Dataset records
+ + + + +
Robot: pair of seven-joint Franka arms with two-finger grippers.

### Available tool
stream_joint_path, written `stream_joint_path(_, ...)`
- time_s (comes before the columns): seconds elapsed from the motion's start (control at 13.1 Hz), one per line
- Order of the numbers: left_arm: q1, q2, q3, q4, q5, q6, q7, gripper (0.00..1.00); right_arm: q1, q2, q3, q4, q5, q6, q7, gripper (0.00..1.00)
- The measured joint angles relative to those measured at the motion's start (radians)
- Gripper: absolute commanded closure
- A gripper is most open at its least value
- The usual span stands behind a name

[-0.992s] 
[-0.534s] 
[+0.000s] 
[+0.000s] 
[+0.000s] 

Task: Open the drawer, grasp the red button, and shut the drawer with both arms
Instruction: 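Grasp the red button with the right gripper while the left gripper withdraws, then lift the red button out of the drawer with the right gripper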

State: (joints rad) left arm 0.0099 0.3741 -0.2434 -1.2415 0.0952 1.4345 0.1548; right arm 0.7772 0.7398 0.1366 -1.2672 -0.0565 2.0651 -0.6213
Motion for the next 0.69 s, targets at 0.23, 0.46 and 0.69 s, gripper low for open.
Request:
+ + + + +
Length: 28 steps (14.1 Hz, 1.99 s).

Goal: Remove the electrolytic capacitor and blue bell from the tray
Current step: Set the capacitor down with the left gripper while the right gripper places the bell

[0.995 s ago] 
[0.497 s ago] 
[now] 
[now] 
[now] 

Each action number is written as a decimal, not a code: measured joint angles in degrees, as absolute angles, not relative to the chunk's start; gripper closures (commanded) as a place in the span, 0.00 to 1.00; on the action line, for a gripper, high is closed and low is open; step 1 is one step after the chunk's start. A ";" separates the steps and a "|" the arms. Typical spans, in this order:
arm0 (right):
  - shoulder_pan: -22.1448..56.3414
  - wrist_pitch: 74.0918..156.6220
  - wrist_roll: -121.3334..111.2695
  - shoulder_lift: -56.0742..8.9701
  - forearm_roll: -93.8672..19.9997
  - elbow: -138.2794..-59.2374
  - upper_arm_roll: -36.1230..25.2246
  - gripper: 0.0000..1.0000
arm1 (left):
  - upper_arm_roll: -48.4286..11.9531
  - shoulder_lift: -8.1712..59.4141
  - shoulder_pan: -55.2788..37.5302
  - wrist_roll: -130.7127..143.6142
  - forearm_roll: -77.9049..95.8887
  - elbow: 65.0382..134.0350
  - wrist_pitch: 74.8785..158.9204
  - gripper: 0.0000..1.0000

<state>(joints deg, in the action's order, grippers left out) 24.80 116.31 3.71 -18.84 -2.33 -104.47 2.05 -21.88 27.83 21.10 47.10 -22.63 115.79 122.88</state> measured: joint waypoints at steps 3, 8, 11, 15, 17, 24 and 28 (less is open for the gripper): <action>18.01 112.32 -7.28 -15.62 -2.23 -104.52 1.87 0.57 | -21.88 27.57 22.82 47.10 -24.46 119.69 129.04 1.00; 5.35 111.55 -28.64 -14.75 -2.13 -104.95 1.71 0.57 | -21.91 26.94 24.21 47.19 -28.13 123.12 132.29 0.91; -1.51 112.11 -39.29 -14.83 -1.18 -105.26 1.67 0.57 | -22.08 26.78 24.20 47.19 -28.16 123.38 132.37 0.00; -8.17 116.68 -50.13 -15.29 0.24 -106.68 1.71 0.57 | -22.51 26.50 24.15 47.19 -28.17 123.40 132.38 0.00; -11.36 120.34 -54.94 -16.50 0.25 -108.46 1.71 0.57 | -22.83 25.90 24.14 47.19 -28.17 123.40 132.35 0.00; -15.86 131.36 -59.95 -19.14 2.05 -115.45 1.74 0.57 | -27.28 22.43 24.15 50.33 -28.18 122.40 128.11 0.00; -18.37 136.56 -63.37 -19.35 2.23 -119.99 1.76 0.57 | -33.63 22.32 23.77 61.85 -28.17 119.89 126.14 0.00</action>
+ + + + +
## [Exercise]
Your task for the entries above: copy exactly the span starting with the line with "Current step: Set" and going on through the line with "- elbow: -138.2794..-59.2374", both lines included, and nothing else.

## [Response box]
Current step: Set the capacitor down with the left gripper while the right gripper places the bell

[0.995 s ago] 
[0.497 s ago] 
[now] 
[now] 
[now] 

Each action number is written as a decimal, not a code: measured joint angles in degrees, as absolute angles, not relative to the chunk's start; gripper closures (commanded) as a place in the span, 0.00 to 1.00; on the action line, for a gripper, high is closed and low is open; step 1 is one step after the chunk's start. A ";" separates the steps and a "|" the arms. Typical spans, in this order:
arm0 (right):
  - shoulder_pan: -22.1448..56.3414
  - wrist_pitch: 74.0918..156.6220
  - wrist_roll: -121.3334..111.2695
  - shoulder_lift: -56.0742..8.9701
  - forearm_roll: -93.8672..19.9997
  - elbow: -138.2794..-59.2374

The exercise is now complete.